Version 1.3 of Phoenix is now available. This is a small release that primarily includes bug fixes and minor improvements.

The updated Operator Reference sheet is included with this message. It describes the revised steps and configuration details required for provisioning and managing a Phoenix cluster under the new release. The release notes are also attached for a complete overview of the changes.

Have a great weekend!

Overview

This release focuses on IaaS Console improvements, and infrastructure reliability fixes.

Features

Infrastructure & Operations

  • Deployment Scripts (gpu-infrastructure): Improved vault password management with better security handling (uses vault file if available, prompts otherwise)
  • Backup Improvements (iaas-console): Fixed backup CronJob configuration and restore script file paths

Bug Fixes

  • Added OpenStack user and project as environment variables for better configuration management (gpu-infrastructure)
  • Fixed settings to use global project as fallback when no tenant scope is present (iaas-console)
  • Fixed VPN allocation pool to prevent overlapping with gateway or Hedgehog switch (IPs now start at .10) (iaas-console)
  • Fixed Docker build to properly copy animation folder (iaas-console)
  • Removed readOnlyRootFilesystem constraint from backup CronJob (iaas-console)
  • Corrected backup file path in restore-database.sh script (iaas-console)
  • Fixed Prometheus role key value in QA inventory (gpu-infrastructure)
  • Fixed Prometheus secret source references (gpu-infrastructure)
  • Fixed cinder-backup keyring configuration in Ceph config generation (gpu-infrastructure)

Operator reference

This is the reference sheet for Phoenix v1.3, an end-to-end solution to operate private, multi-tenant AI factories. Operators will find below an overview of the materials, infrastructure, and other requirements, and an entry point to the procedure to provision and configure the system.

Please contact support@midokura.com for more information.

System requirements

Note: documentation files referenced here are provided in a downloadable artefact included in the environment setup section.

  • Before proceeding, operators are expected to ensure that the underlying infrastructure meets the system requirements listed below.
  • Operating system requirements for the OpenStack control nodes are available in the documentation file ./service-operator/OS_REQUIREMENTS.md
  • Operators are expected to set up their hardware according to our official Blueprint, specifically with regard to network configuration, port and interface assignment.
    • Base Operating System for OSt controllers should be ubuntu-24.04
  • Storage. Operators are expected to provide a Ceph cluster, integrated in the infrastructure as defined in the blueprint. See more details in the Environment setup.
  • Set up a new Google Application that will be used as an SSO provider for the IaaS service. To follow this process, consult the ./service-operator/GOOGLE_SSO_SETUP.md file in the documentation bundle described below.
  • Set up credentials for the private registry at ghcr.io/midokura.
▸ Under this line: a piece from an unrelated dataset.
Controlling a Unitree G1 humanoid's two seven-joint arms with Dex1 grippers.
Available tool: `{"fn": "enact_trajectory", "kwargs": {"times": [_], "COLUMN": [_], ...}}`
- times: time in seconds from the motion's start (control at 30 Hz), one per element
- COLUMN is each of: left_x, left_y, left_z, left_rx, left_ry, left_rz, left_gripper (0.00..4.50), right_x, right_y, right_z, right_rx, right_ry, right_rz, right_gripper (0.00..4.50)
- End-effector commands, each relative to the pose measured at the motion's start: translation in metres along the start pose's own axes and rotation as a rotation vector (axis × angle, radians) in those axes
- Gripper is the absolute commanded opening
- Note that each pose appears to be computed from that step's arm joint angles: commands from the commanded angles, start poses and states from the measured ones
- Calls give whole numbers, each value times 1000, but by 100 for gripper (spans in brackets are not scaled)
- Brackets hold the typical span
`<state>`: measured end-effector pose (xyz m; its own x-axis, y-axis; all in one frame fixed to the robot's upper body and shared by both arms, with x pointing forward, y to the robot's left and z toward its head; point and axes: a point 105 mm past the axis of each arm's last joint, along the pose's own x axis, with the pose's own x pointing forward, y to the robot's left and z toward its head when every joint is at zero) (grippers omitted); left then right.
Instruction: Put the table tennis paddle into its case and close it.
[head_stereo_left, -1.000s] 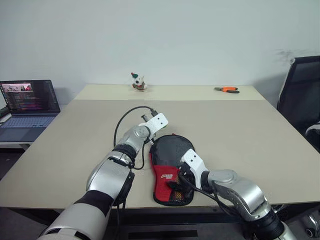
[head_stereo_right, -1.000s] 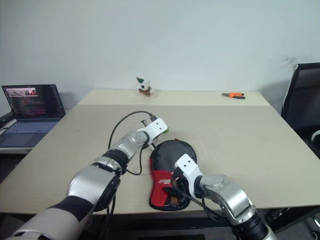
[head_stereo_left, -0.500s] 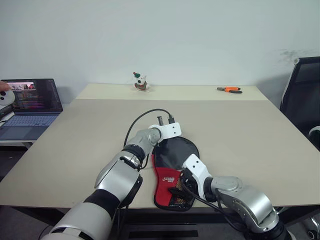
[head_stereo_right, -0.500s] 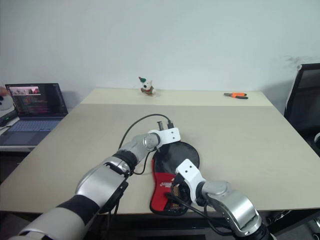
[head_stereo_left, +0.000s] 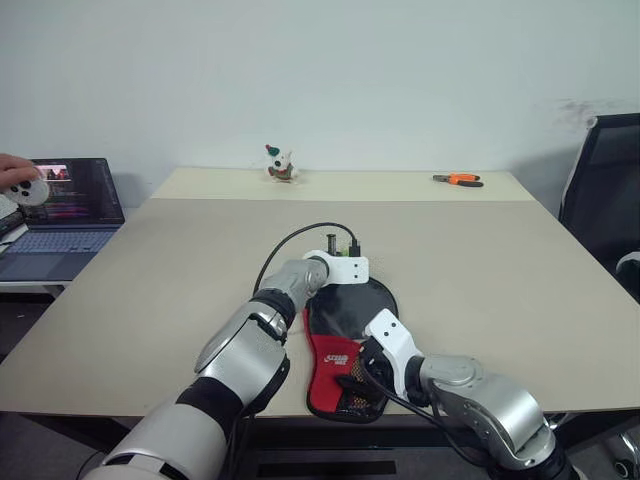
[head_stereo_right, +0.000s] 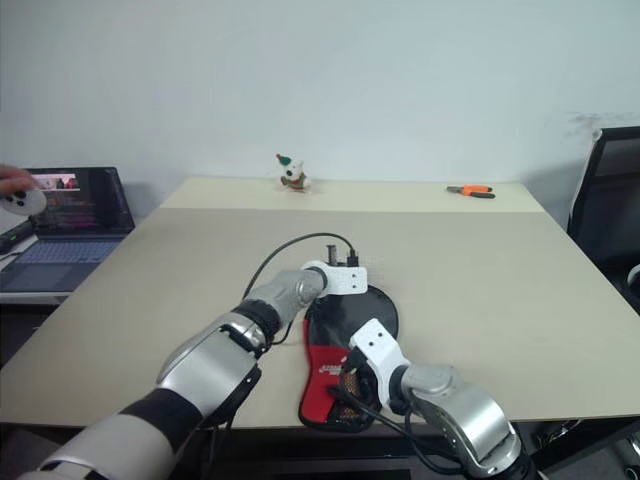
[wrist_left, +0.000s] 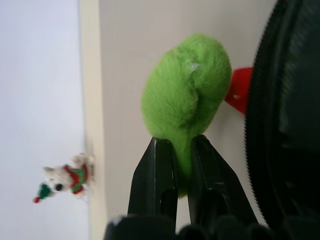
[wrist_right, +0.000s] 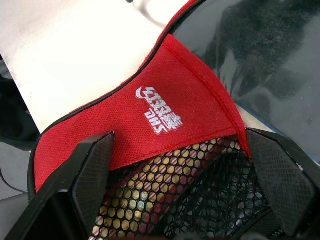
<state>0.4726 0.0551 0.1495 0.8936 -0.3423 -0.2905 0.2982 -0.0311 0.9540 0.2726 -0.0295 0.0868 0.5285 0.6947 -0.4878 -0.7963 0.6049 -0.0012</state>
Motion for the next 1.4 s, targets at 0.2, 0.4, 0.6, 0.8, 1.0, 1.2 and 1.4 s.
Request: {"fn": "enact_trajectory", "kwargs": {"times": [0.2, 0.4, 0.6, 0.8, 1.0, 1.2, 1.4], "left_x": [0, 0, 0, -3, -10, -17, -15], "left_y": [44, 46, 40, 28, 13, 0, -5], "left_z": [40, 50, 93, 127, 158, 179, 176], "left_rx": [171, 243, 335, 375, 387, 369, 315], "left_ry": [-89, -109, -235, -357, -490, -594, -575], "left_rz": [151, 171, 183, 167, 124, 71, 19], "left_gripper": [1, 1, 1, 1, 1, 1, 1], "right_x": [8, 9, 10, 10, 11, 13, 13], "right_y": [25, 27, 28, 28, 29, 27, 24], "right_z": [-43, -43, -42, -42, -42, -40, -39], "right_rx": [97, 101, 104, 108, 107, 102, 99], "right_ry": [178, 175, 172, 169, 167, 163, 161], "right_rz": [110, 111, 111, 108, 109, 110, 107], "right_gripper": [450, 450, 450, 450, 450, 450, 450]}}
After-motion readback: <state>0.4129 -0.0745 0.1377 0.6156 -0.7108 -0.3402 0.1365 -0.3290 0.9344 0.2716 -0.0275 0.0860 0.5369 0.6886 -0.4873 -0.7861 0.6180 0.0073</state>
We will provide you with this token via secure means, and it will be required during the control plane installation process (more info ./service-operator/GHCR_AUTHENTICATION.md).

Overview

The sections below provide references to materials required to proceed with the provisioning process, which takes place from the Bastion node shown in the blueprint. On a high level, the process is based on:

  • An installer of the network fabric controller.
  • A bundle of Ansible playbooks that will install and configure all components in the control plane.

Environment setup

To install the Phoenix cluster, the Operator will work from the bastion node reflected in the blueprint. The materials below must be available in the node before proceeding with the installation.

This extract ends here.